§ **WHAT YOU ARE ASKED TO DO**
Please reproduce every entry, keeping each one exact.

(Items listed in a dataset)
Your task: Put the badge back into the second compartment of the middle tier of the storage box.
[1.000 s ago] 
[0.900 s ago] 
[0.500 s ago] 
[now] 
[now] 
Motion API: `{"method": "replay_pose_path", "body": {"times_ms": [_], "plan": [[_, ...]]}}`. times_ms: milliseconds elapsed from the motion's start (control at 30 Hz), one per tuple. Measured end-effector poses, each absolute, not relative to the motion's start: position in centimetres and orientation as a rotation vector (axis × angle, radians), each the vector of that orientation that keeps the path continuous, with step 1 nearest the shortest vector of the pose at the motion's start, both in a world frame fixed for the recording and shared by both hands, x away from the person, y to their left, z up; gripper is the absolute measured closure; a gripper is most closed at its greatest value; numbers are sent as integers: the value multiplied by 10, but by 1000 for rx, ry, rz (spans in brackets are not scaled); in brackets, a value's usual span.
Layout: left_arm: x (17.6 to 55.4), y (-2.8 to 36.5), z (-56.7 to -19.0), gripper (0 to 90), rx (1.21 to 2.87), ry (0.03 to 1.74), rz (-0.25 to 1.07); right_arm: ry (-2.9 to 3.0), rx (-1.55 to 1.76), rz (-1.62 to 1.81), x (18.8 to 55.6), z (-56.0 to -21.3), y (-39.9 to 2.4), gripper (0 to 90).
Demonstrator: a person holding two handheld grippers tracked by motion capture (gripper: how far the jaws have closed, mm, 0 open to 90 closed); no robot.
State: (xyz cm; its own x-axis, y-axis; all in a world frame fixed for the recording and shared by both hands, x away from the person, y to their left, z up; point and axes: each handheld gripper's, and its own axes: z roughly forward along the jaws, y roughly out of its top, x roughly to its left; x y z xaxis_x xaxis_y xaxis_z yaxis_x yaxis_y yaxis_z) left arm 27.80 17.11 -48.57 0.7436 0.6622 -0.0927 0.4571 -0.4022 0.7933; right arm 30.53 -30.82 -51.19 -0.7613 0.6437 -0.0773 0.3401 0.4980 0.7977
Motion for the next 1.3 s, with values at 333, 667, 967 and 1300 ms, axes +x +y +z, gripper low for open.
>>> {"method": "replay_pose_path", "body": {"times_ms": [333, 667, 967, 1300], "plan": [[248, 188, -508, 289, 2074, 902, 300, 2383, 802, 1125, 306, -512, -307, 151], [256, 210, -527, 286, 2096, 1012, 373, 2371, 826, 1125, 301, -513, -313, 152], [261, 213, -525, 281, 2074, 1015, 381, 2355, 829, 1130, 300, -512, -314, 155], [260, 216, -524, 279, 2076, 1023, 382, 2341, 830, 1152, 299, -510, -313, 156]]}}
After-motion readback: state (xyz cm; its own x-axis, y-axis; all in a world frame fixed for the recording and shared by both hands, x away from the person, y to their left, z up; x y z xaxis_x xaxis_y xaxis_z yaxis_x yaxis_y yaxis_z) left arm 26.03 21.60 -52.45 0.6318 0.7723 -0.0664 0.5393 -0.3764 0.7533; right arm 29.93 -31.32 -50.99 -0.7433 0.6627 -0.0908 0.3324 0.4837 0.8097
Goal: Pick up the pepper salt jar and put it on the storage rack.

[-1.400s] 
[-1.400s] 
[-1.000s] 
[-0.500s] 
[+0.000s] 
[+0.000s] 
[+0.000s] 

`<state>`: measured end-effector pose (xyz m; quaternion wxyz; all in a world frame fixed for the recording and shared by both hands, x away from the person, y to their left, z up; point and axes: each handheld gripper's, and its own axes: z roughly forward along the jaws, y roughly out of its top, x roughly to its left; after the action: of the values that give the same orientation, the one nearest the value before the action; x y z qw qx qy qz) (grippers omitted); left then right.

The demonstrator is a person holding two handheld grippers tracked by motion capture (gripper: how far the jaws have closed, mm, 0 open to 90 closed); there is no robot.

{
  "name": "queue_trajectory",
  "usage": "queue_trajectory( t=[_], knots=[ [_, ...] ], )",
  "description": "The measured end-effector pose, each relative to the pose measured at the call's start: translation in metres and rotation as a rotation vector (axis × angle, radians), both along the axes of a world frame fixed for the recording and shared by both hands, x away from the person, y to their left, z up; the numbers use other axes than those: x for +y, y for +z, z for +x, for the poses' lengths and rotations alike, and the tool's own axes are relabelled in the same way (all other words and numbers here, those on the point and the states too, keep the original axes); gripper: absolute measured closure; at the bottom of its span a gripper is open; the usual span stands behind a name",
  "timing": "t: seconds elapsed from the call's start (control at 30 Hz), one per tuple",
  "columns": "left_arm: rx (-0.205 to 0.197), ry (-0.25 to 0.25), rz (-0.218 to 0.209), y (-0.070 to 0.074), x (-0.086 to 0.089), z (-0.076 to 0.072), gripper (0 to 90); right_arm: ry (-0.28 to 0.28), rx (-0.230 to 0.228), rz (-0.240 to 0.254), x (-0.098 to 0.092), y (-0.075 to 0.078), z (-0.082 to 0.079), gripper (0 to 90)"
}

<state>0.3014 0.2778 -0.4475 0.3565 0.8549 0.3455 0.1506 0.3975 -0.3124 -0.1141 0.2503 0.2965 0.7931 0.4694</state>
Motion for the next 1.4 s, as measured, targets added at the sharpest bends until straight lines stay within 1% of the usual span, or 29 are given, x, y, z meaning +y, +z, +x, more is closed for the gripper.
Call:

§ **SOLUTION TO THIS EXERCISE**
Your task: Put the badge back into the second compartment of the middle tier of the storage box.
[1.000 s ago] 
[0.900 s ago] 
[0.500 s ago] 
[now] 
[now] 
Motion API: `{"method": "replay_pose_path", "body": {"times_ms": [_], "plan": [[_, ...]]}}`. times_ms: milliseconds elapsed from the motion's start (control at 30 Hz), one per tuple. Measured end-effector poses, each absolute, not relative to the motion's start: position in centimetres and orientation as a rotation vector (axis × angle, radians), each the vector of that orientation that keeps the path continuous, with step 1 nearest the shortest vector of the pose at the motion's start, both in a world frame fixed for the recording and shared by both hands, x away from the person, y to their left, z up; gripper is the absolute measured closure; a gripper is most closed at its greatest value; numbers are sent as integers: the value multiplied by 10, but by 1000 for rx, ry, rz (spans in brackets are not scaled); in brackets, a value's usual span.
Layout: left_arm: x (17.6 to 55.4), y (-2.8 to 36.5), z (-56.7 to -19.0), gripper (0 to 90), rx (1.21 to 2.87), ry (0.03 to 1.74), rz (-0.25 to 1.07); right_arm: ry (-2.9 to 3.0), rx (-1.55 to 1.76), rz (-1.62 to 1.81), x (18.8 to 55.6), z (-56.0 to -21.3), y (-39.9 to 2.4), gripper (0 to 90).
Demonstrator: a person holding two handheld grippers tracked by motion capture (gripper: how far the jaws have closed, mm, 0 open to 90 closed); no robot.
State: (xyz cm; its own x-axis, y-axis; all in a world frame fixed for the recording and shared by both hands, x away from the person, y to their left, z up; point and axes: each handheld gripper's, and its own axes: z roughly forward along the jaws, y roughly out of its top, x roughly to its left; x y z xaxis_x xaxis_y xaxis_z yaxis_x yaxis_y yaxis_z) left arm 27.80 17.11 -48.57 0.7436 0.6622 -0.0927 0.4571 -0.4022 0.7933; right arm 30.53 -30.82 -51.19 -0.7613 0.6437 -0.0773 0.3401 0.4980 0.7977
Motion for the next 1.3 s, with values at 333, 667, 967 and 1300 ms, axes +x +y +z, gripper low for open.
>>> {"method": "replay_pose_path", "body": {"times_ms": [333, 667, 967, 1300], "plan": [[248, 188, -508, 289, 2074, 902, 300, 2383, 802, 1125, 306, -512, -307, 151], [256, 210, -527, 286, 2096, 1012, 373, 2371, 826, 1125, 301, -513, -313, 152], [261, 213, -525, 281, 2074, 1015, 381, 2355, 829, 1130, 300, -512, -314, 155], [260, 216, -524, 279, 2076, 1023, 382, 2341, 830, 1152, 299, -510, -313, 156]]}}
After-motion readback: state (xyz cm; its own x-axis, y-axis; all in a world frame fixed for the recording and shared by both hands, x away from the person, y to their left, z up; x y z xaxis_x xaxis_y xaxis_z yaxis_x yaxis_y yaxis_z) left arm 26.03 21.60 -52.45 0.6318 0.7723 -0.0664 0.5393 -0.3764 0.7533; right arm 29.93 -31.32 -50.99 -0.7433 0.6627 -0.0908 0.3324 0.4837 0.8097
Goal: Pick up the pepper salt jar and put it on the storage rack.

[-1.400s] 
[-1.400s] 
[-1.000s] 
[-0.500s] 
[+0.000s] 
[+0.000s] 
[+0.000s] 

`<state>`: measured end-effector pose (xyz m; quaternion wxyz; all in a world frame fixed for the recording and shared by both hands, x away from the person, y to their left, z up; point and axes: each handheld gripper's, and its own axes: z roughly forward along the jaws, y roughly out of its top, x roughly to its left; after the action: of the values that give the same orientation, the one nearest the value before the action; x y z qw qx qy qz) (grippers omitted); left then right.

The demonstrator is a person holding two handheld grippers tracked by motion capture (gripper: how far the jaws have closed, mm, 0 open to 90 closed); there is no robot.

{
  "name": "queue_trajectory",
  "usage": "queue_trajectory( t=[_], knots=[ [_, ...] ], )",
  "description": "The measured end-effector pose, each relative to the pose measured at the call's start: translation in metres and rotation as a rotation vector (axis × angle, radians), both along the axes of a world frame fixed for the recording and shared by both hands, x away from the person, y to their left, z up; the numbers use other axes than those: x for +y, y for +z, z for +x, for the poses' lengths and rotations alike, and the tool's own axes are relabelled in the same way (all other words and numbers here, those on the point and the states too, keep the original axes); gripper: absolute measured closure; at the bottom of its span a gripper is open; the usual span stands behind a name",
  "timing": "t: seconds elapsed from the call's start (control at 30 Hz), one per tuple",
  "columns": "left_arm: rx (-0.205 to 0.197), ry (-0.25 to 0.25), rz (-0.218 to 0.209), y (-0.070 to 0.074), x (-0.086 to 0.089), z (-0.076 to 0.072), gripper (0 to 90); right_arm: ry (-0.28 to 0.28), rx (-0.230 to 0.228), rz (-0.240 to 0.254), x (-0.098 to 0.092), y (-0.075 to 0.078), z (-0.082 to 0.079), gripper (0 to 90)"
}

<state>0.3014 0.2778 -0.4475 0.3565 0.8549 0.3455 0.1506 0.3975 -0.3124 -0.1141 0.2503 0.2965 0.7931 0.4694</state>
Motion for the next 1.4 s, as measured, targets added at the sharpest bends until straight lines stay within 1% of the usual span, or 29 are given, x, y, z meaning +y, +z, +x, more is closed for the gripper.
Call:

That completes the answer to the exercise.